Work order -
Every line of the records below that has the word "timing" should be copied.

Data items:

------

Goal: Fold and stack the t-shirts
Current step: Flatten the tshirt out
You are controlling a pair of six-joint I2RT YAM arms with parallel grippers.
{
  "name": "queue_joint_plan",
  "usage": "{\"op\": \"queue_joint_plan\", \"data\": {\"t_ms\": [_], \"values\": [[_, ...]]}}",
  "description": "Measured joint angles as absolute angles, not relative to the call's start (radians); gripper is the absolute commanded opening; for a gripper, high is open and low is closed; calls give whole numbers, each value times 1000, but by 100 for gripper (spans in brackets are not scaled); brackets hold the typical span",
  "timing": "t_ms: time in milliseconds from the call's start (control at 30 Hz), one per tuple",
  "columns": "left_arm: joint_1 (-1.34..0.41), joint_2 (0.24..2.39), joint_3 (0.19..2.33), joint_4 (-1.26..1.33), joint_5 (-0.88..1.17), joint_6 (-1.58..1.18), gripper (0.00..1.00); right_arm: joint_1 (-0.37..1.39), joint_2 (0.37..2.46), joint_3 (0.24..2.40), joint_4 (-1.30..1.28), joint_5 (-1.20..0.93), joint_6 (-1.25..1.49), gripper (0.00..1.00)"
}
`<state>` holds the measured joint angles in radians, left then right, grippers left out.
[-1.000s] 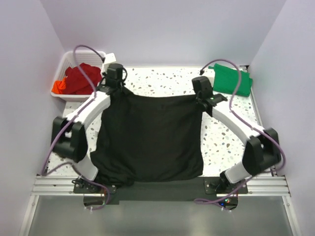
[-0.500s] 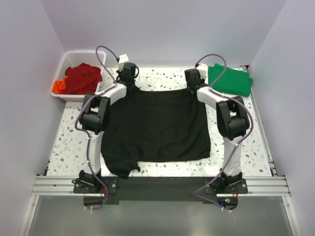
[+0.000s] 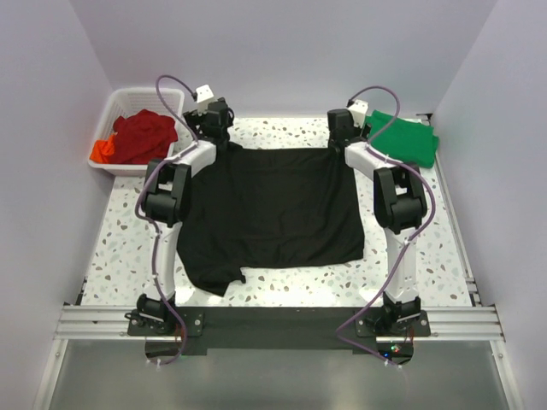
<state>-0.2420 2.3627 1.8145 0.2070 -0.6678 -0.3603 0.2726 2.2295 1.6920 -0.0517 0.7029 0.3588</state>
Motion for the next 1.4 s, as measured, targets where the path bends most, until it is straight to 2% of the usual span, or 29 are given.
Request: {"op": "queue_joint_plan", "data": {"t_ms": [233,367,533,767,900,1200,1400], "values": [[-241,2301,1742,236,-628,-347,100,275,2181,1670,-67,679,358,70],[-241,2282,1827,86,-592,-371,98,284,2102,1663,-117,621,358,66],[-240,2216,1811,-85,-526,-451,94,309,2030,1660,-204,524,369,66],[-244,2086,1689,-321,-426,-560,94,397,1962,1527,-339,430,412,71],[-259,1995,1543,-389,-383,-591,94,442,1958,1411,-376,369,447,75],[-326,1905,1275,-451,-336,-622,94,451,1838,1207,-410,300,483,77],[-326,1902,1254,-456,-337,-637,94,451,1800,1163,-397,296,479,77]]}}
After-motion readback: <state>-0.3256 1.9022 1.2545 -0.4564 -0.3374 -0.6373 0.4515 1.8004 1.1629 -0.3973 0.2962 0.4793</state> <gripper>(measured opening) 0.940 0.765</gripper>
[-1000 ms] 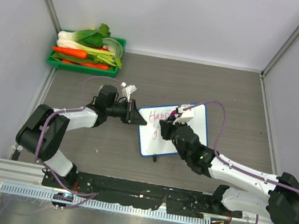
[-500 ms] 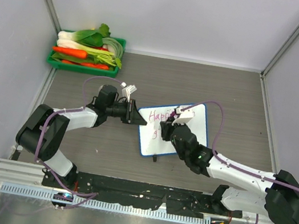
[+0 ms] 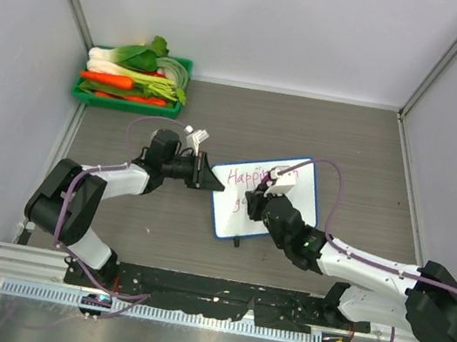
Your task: Write a sentence on the whiteboard
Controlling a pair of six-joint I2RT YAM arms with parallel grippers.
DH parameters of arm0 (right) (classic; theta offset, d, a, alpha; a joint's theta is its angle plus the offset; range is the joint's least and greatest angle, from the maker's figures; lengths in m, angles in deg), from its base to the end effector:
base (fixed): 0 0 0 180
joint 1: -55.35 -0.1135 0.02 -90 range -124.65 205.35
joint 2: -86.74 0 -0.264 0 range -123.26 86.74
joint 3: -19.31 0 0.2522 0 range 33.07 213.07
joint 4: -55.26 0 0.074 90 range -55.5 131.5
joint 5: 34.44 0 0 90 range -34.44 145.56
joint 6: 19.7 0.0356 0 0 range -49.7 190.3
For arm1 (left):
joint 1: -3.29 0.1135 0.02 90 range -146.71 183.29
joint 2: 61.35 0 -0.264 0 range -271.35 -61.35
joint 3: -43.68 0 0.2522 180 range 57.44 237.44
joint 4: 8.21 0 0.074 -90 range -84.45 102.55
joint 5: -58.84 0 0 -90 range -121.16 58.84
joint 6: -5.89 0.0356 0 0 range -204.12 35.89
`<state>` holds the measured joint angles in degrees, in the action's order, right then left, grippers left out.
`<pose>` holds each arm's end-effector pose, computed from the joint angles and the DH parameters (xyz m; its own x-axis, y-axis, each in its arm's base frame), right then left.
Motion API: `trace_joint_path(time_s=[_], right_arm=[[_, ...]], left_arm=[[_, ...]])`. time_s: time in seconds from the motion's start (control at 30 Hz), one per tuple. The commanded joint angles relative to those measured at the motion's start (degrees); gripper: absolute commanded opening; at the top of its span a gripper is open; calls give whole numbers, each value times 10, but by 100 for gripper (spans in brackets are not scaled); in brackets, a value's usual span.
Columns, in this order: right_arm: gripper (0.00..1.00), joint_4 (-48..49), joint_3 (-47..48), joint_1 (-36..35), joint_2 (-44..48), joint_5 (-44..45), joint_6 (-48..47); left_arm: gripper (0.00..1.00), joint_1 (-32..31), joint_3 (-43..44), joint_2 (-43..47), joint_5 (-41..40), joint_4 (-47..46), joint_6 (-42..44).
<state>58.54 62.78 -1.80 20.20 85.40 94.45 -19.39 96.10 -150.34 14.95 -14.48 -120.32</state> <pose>0.1481 0.1967 0.2213 -0.3618 0.0939 -0.9275 -0.3581 0.9046 0.2312 0.2698 -0.1405 0.1774 -0.8727 -0.0792 -0.4818 0.4039 0.4375 -0.8034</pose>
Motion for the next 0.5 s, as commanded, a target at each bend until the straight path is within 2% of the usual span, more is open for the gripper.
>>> trace_joint_path(time_s=[0.0,0.47], right_arm=[[1,-16,-13,2,15,7,6],[1,2,32,4,41,-8,6]], left_arm=[[0,-3,-2,-25,-84,54,52],[0,-3,-4,-24,-85,55,51]])
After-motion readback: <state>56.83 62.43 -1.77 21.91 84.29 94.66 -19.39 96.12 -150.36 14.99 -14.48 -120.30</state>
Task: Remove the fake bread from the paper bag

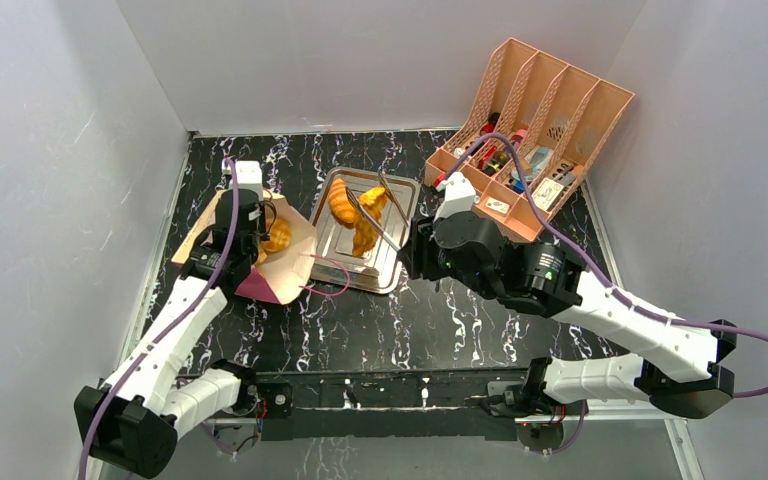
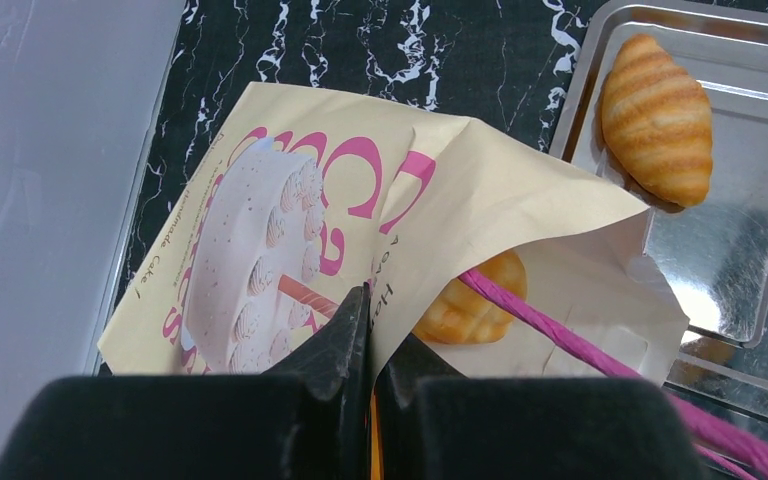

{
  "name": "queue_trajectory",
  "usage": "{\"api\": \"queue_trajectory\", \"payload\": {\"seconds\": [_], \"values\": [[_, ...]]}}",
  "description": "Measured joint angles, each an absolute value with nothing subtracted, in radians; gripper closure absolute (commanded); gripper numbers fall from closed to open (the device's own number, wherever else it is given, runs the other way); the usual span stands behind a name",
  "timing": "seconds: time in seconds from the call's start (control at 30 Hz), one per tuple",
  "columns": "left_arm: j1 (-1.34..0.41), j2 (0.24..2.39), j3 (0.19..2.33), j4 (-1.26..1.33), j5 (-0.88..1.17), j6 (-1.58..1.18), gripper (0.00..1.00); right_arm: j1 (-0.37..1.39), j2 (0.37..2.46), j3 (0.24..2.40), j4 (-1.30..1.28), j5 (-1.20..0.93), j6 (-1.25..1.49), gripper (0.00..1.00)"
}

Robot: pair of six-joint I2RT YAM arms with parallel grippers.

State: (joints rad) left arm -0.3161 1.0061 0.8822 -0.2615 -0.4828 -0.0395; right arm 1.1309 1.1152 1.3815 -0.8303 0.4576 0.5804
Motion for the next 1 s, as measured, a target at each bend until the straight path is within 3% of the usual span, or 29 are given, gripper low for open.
{"api": "queue_trajectory", "payload": {"seconds": [0.43, 1.0], "values": [[-0.316, 0.961, 0.882, -0.271, -0.455, -0.060, 1.00, 1.101, 1.130, 1.316, -0.867, 0.460, 0.691, 1.00], [-0.316, 0.967, 0.882, -0.268, -0.447, -0.060, 1.00, 0.711, 1.275, 1.209, -0.681, 0.241, 0.629, 1.00]]}}
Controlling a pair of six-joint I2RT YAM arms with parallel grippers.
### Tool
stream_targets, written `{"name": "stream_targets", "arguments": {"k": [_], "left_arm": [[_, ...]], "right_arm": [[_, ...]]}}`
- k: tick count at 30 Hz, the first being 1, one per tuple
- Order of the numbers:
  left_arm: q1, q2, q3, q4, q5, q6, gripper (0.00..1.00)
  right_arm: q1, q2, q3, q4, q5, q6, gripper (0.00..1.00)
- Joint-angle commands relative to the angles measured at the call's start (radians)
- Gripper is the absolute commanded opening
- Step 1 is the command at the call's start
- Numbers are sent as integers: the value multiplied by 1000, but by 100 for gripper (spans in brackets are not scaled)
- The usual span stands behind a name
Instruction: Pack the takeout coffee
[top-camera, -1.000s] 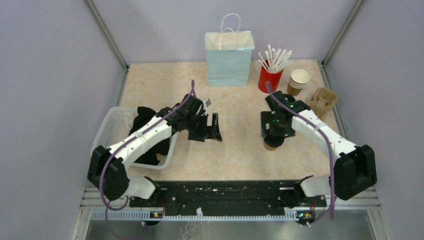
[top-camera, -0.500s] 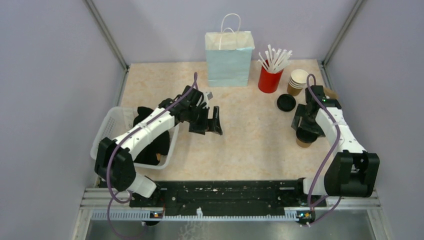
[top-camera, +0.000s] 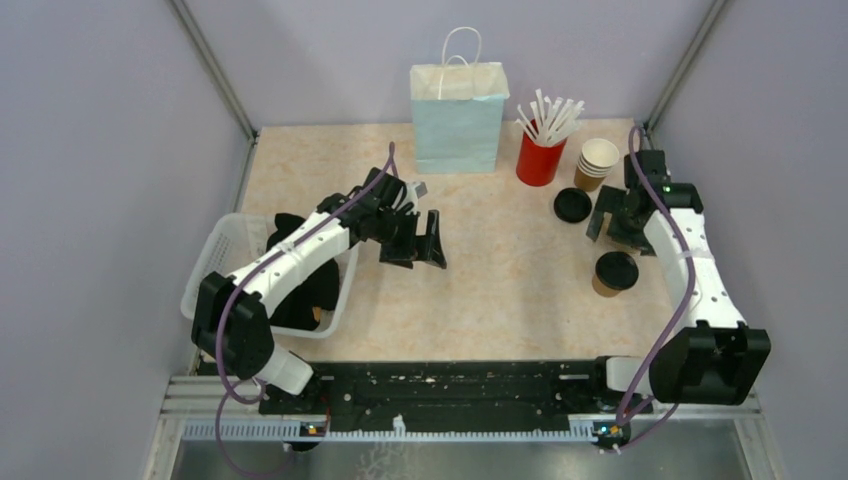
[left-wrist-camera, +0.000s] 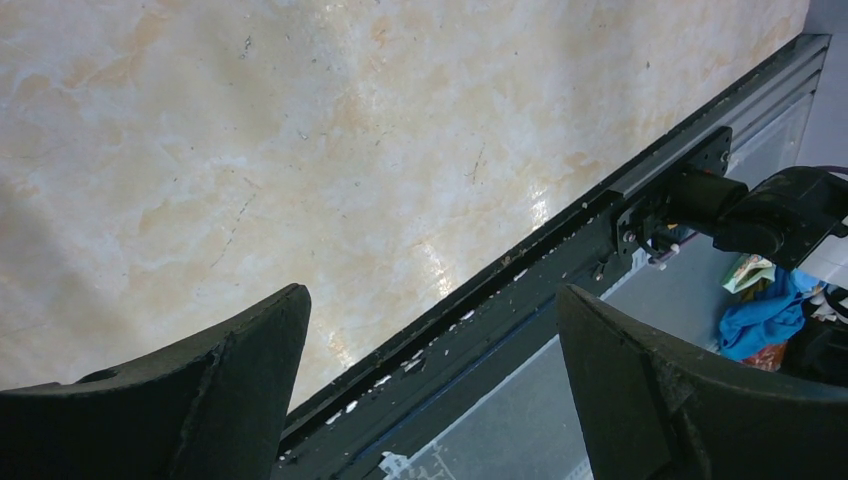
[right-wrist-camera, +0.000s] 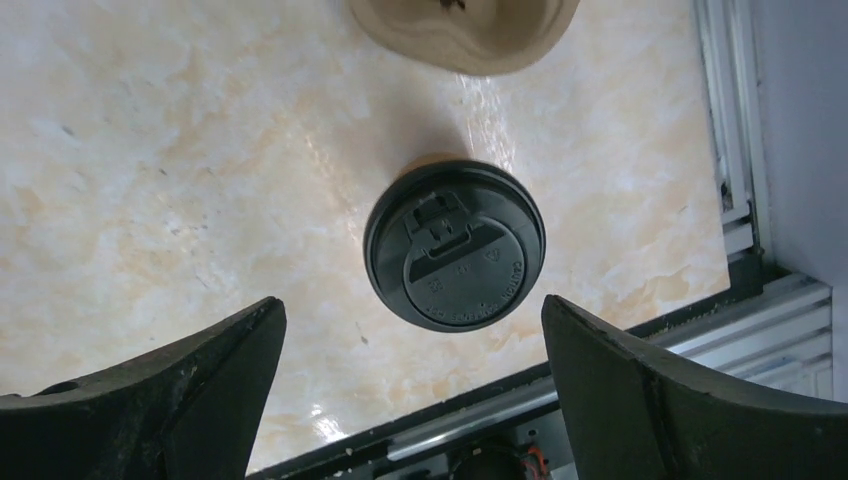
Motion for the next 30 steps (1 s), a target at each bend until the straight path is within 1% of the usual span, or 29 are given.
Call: {"name": "stream_targets", "arguments": {"k": [1, 3, 5, 6, 7, 10, 12, 15, 18, 22, 27, 30], "left_arm": [[2, 10, 21, 27, 33, 9, 99], [4, 15, 30, 26, 35, 15, 98], [4, 25, 48, 16, 33, 29, 98], [4, 29, 62, 8, 30, 39, 98], [3, 34, 73, 2, 28, 50, 99], [4, 44, 95, 1, 27, 76, 99], [4, 53, 114, 1, 25, 90, 98], [3, 68, 139, 6, 13, 113, 98], [6, 97, 165, -3, 3, 137, 98], [13, 141, 187, -7, 16, 151, 99], [29, 170, 200, -5, 28, 155, 98], [38, 181, 208, -5, 35, 155, 98]], "right_arm": [[-2, 0, 173, -23, 2, -30, 99], [-15, 56, 245, 43, -8, -3, 98], [-52, 141, 327, 118, -52, 68, 95], [-68, 202, 363, 158, -70, 107, 91], [-78, 247, 400, 198, -80, 139, 85], [-94, 382, 523, 268, -76, 181, 74], [-97, 468, 605, 293, -70, 175, 70], [-97, 589, 721, 295, -42, 149, 66], [-97, 697, 849, 245, -9, 132, 56], [-97, 768, 895, 250, 16, 127, 47], [-98, 821, 913, 249, 42, 118, 43], [-98, 846, 925, 251, 45, 100, 37]]}}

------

Written reply -
  "timing": "t_ms: time in milliseconds from the call's start (control at 30 Hz), one per tuple",
  "timing": "seconds: time in seconds from the call's start (control at 30 Hz), one per tuple",

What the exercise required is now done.